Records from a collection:
________________

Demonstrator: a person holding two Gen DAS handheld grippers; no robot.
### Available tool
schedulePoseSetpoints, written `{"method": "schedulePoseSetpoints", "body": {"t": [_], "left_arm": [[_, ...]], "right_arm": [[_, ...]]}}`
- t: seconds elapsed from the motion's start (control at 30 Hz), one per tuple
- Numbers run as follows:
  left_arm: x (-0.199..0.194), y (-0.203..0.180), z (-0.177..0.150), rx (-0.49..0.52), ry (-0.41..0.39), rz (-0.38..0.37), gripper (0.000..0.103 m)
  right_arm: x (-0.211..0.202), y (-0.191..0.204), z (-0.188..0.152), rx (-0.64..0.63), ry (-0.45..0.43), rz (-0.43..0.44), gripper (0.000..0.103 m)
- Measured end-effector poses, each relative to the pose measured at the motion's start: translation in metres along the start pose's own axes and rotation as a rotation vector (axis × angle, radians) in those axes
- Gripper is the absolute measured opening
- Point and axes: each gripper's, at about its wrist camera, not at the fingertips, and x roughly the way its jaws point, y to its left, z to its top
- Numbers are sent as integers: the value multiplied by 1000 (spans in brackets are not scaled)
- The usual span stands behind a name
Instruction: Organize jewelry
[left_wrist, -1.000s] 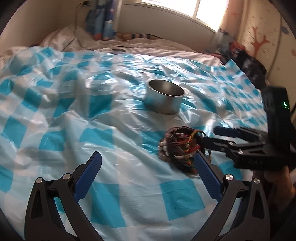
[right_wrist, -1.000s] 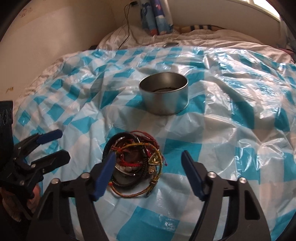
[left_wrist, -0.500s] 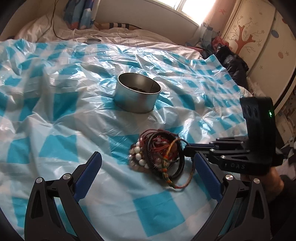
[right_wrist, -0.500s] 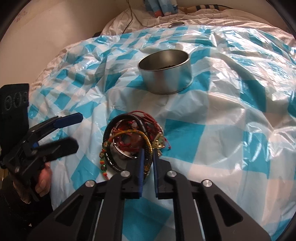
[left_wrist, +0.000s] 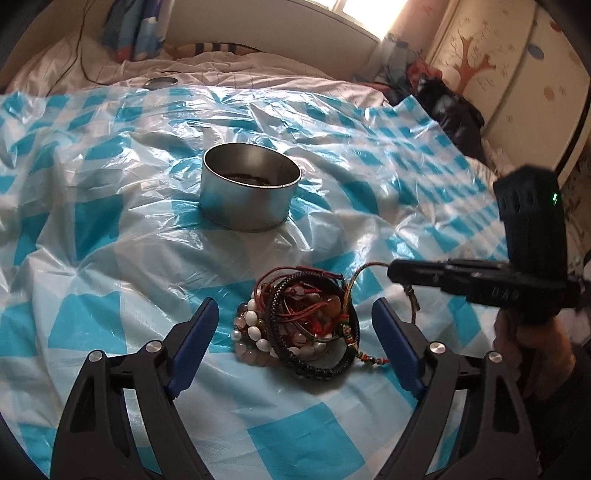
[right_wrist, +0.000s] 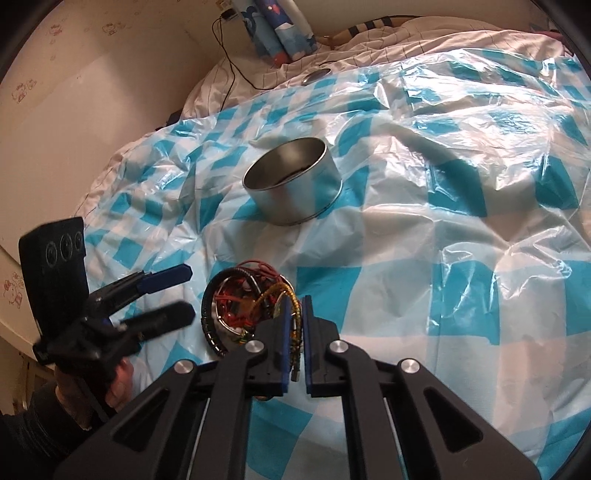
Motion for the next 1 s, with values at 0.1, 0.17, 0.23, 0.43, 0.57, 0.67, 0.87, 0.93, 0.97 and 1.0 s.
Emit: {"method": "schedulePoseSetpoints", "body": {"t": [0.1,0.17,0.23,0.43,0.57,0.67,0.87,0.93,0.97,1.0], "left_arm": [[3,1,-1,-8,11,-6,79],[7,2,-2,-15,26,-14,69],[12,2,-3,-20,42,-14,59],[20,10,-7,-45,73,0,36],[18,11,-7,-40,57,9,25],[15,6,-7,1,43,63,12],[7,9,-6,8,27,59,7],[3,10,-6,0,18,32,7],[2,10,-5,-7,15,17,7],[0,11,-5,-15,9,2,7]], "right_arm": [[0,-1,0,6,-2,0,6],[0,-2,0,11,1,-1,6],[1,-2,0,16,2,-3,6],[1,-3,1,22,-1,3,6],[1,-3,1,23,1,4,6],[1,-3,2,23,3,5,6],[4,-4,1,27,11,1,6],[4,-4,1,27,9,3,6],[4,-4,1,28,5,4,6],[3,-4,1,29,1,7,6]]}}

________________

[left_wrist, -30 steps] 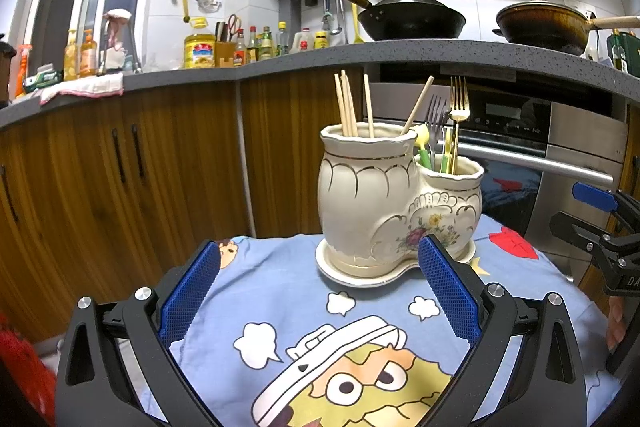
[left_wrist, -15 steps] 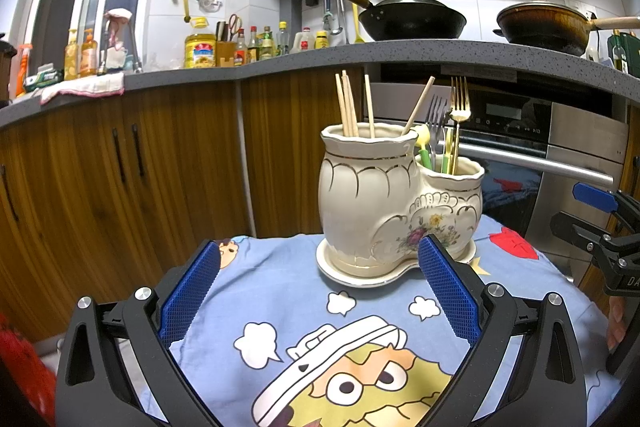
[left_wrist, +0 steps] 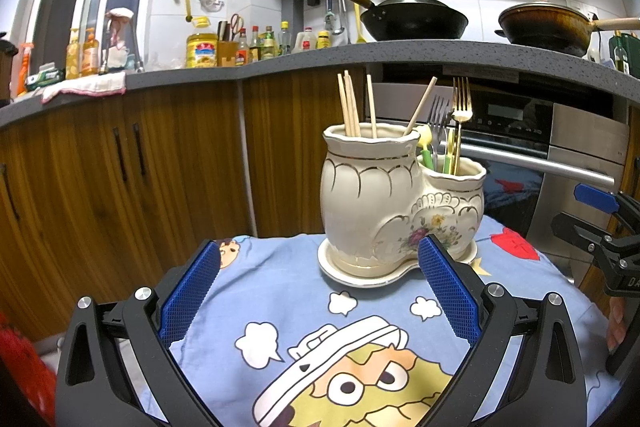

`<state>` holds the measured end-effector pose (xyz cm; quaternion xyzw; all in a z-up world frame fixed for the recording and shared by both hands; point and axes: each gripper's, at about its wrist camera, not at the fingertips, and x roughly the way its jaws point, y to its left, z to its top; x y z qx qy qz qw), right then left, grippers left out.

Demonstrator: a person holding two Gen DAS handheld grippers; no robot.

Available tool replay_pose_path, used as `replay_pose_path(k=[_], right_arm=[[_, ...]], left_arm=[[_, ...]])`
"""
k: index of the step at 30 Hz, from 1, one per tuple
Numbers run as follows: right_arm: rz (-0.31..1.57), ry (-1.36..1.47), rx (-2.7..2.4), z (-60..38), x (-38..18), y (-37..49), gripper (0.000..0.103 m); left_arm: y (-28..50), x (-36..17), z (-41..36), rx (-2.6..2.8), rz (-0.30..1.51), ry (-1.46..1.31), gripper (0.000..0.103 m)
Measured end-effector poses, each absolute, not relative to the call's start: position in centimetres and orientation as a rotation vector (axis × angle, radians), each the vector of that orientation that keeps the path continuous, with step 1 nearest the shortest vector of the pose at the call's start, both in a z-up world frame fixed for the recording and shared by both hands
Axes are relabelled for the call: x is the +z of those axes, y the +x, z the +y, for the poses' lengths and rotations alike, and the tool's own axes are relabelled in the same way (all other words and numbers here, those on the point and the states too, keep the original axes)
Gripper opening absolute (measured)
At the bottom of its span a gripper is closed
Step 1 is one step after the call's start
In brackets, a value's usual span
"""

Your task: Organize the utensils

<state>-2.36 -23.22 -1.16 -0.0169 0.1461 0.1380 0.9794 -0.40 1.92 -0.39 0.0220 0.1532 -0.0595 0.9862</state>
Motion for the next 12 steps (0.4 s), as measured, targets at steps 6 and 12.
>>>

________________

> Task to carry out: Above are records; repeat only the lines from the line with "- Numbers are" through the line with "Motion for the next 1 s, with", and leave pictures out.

> Completed task:
- Numbers are sent as integers: the value multiplied by 1000 (spans in brackets are not scaled)
- The usual span stands behind a name
Instruction: Organize jewelry
[left_wrist, -1.000s] 
[right_wrist, -1.000s] 
[left_wrist, -0.500s] 
[right_wrist, -0.500s] 
[left_wrist, +0.000s] 
[right_wrist, +0.000s] 
Motion for the next 1 s, with values at 0.1, 0.17, 0.23, 0.43, 0.57, 0.67, 0.87, 0.93, 0.97 and 1.0 s.

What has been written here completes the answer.